[Date Prev][Date Next][Thread Prev][Thread Next][Date Index][Thread Index]

Re: [Condor-users] Job Resubmission



Thanks for the quick response Matt.

I think I may have been being impatient. After leaving the jobs running for a while after simulating a machine crash, the jobs "flocked" over to an idle machine on our second pool. I think it may have taken 10 - 15 mins for this to happen though, but at least it's doing as it should.

Thanks,
Giles


-----Original Message-----
From: Matthew Farrellee [mailto:matt@xxxxxxxxxx]
Sent: 05 October 2012 12:47
To: Condor-Users Mail List
Cc: Giles Wright
Subject: Re: [Condor-users] Job Resubmission

On 10/05/2012 07:22 AM, Giles Wright wrote:
> Hi - Just getting started with Condor. We're looking at running jobs
> on a local network of Linux machines with the potential of adding in a
> connection to an Amazon VPC in the future. Have set up a couple of
> virtual condor pools at 2 separate locations and have configured
> flocking between them.
>
> My question right now is how Condor deals with resubmitting failed jobs.
> For example, should a machine die during execution a job, it seems
> that the job terminates as you would expect, however we would like any
> failed jobs to be resubmitted to another available machine in the
> pool.

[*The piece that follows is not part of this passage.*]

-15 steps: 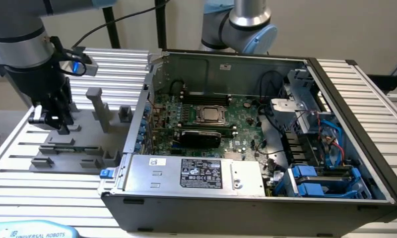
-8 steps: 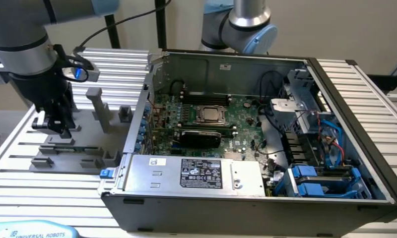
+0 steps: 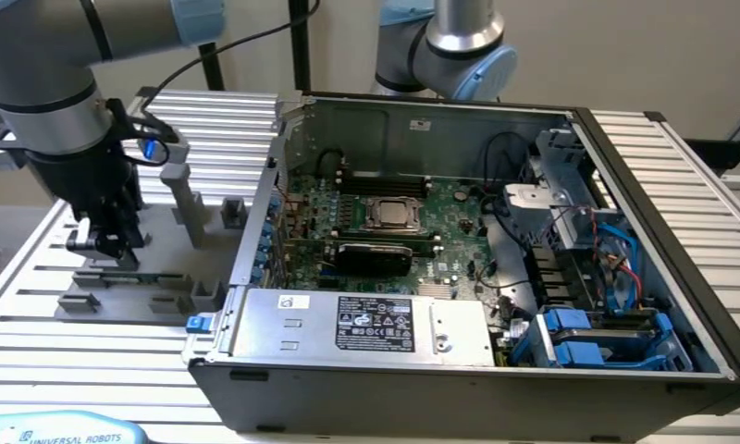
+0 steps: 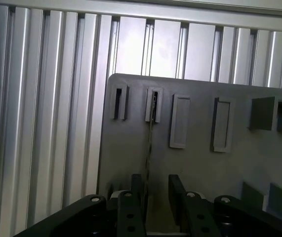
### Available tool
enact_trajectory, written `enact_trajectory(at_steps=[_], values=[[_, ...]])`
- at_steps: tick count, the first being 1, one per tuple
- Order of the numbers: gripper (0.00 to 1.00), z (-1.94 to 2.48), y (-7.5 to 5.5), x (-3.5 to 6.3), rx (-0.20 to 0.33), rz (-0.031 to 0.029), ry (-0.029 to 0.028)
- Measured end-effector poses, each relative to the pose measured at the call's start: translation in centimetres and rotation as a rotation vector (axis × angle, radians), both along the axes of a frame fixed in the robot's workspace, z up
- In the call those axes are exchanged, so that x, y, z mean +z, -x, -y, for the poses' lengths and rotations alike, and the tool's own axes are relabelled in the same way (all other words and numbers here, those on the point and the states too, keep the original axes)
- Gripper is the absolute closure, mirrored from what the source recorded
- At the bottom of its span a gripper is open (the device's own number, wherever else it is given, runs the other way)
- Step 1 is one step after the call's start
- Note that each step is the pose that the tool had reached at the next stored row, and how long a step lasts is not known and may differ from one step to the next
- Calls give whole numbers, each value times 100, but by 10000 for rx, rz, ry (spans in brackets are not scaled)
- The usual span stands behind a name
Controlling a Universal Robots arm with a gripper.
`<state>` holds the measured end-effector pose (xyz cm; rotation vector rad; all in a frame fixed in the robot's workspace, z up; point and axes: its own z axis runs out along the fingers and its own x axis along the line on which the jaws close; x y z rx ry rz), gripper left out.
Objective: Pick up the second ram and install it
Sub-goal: 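Pick up the second ram and move it above second insertion slot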
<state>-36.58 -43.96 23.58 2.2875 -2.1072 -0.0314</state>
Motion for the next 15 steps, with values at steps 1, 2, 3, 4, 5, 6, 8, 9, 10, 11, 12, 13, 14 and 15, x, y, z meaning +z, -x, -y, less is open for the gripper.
enact_trajectory(at_steps=[1, 2, 3, 4, 5, 6, 8, 9, 10, 11, 12, 13, 14, 15], values=[[64, 5, 0, -19, 0, -1, 1], [64, 9, 0, -37, 0, 0, 1], [64, 13, 1, -54, -1, -1, 1], [64, 18, 1, -72, 0, -1, 1], [64, 23, 1, -92, -1, -1, 1], [64, 26, 2, -110, -2, -1, 1], [64, 29, 3, -146, -2, -1, 1], [64, 30, 4, -165, -2, 0, 0], [64, 30, 5, -183, -1, 0, 0], [64, 30, 8, -201, 0, -1, 0], [64, 30, 11, -219, 0, -1, 1], [64, 30, 16, -237, -1, -1, 1], [64, 30, 20, -255, -1, -1, 1], [64, 30, 25, -273, -1, -1, 1]])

Should we be looking at Condor-G (not started there yet) and condor_resubmit?
>
> Thanks,
> Giles

Giles,

Condor provides more functionality around the resubmission use case than most other schedulers. And the default policy is setup in such a way that most Condor folks don't ever think about "resubmission."

Condor will keep your job in the queue (condor_schedd managed) until the policy attached to the job says otherwise.

The default policy says a job will be run as many time as necessary for the job to terminate. So if the machine a job is running on crashes (generally, becomes unavailable), the condor_schedd will automatically try to run the job on another machine.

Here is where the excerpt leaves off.